Directions: Nothing should appear in the answer except the line containing "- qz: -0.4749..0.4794" and the lines following it through the end of the listing, each given exactly.

Input data:
○ ○ ○ ○ ○

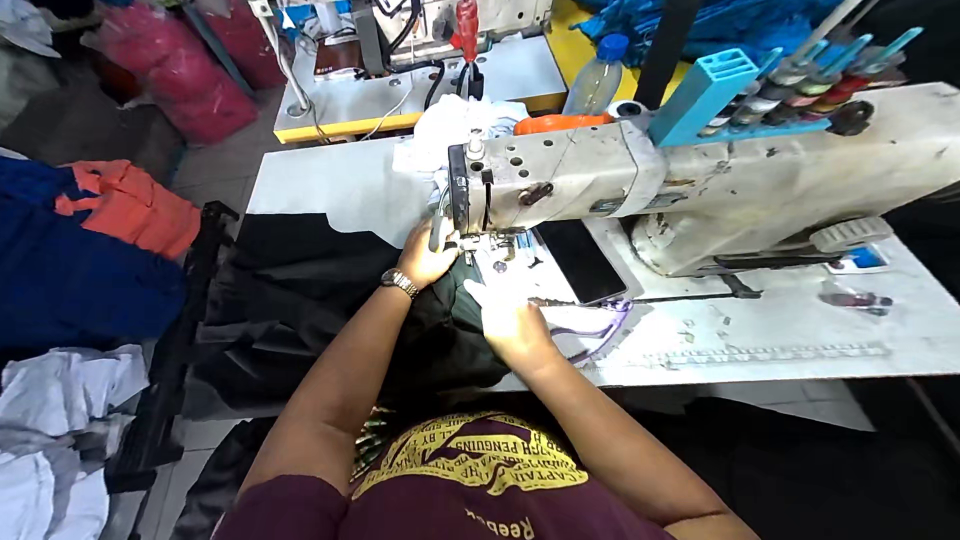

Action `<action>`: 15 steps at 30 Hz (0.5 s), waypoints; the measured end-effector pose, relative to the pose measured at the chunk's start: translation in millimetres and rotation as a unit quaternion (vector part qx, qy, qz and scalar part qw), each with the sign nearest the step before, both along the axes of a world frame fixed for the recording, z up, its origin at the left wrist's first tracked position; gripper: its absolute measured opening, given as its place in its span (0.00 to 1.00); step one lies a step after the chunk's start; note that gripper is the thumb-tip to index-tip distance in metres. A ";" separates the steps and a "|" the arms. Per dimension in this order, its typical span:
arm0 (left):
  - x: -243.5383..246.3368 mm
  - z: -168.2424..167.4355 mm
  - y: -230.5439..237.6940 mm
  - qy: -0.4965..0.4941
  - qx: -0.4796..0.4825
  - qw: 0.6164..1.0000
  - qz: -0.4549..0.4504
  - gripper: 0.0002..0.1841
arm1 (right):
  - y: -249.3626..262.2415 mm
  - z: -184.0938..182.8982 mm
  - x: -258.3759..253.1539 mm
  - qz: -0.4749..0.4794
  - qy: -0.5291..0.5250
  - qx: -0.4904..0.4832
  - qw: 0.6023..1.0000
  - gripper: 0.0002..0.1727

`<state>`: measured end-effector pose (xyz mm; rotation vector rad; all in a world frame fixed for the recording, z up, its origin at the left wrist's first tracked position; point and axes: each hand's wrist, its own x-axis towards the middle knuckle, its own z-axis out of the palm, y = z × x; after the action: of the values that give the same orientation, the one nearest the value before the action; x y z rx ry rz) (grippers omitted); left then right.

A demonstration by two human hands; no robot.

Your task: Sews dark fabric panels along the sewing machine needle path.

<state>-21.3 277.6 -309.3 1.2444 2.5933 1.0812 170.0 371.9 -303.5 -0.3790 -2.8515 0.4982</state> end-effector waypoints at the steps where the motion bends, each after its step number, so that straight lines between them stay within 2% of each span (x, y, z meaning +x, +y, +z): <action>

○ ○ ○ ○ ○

Completed task:
  - qz: -0.4749..0.4794
  - qy: -0.5291..0.5250
  - qx: -0.4904..0.4832
  - qw: 0.6023..1.0000
  - gripper: 0.0002..0.1727

`<state>`: measured end-effector pose (xyz mm; rotation vector rad; all in a world frame fixed for the recording, z up, its origin at the left wrist's first tracked position; point and axes: each hand's wrist, its own x-axis towards the middle knuckle, its own z-axis out of the palm, y = z × x; after the action: of the values that give the same orientation, the one nearest the value before the action; x y z rx ry rz) (grippers omitted); left then right.

A demonstration by two human hands; no robot.

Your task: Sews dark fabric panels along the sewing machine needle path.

<state>-21.3 277.6 -309.3 1.2444 2.5933 1.0812 170.0 371.9 -303.5 -0.3790 -2.8515 0.4982</state> end-effector waypoints at the steps where the motion bends, each after its step number, so that straight lines between them stay within 2% of each span (x, y, z meaning +x, +y, +z): <action>

The work for this exercise is now done.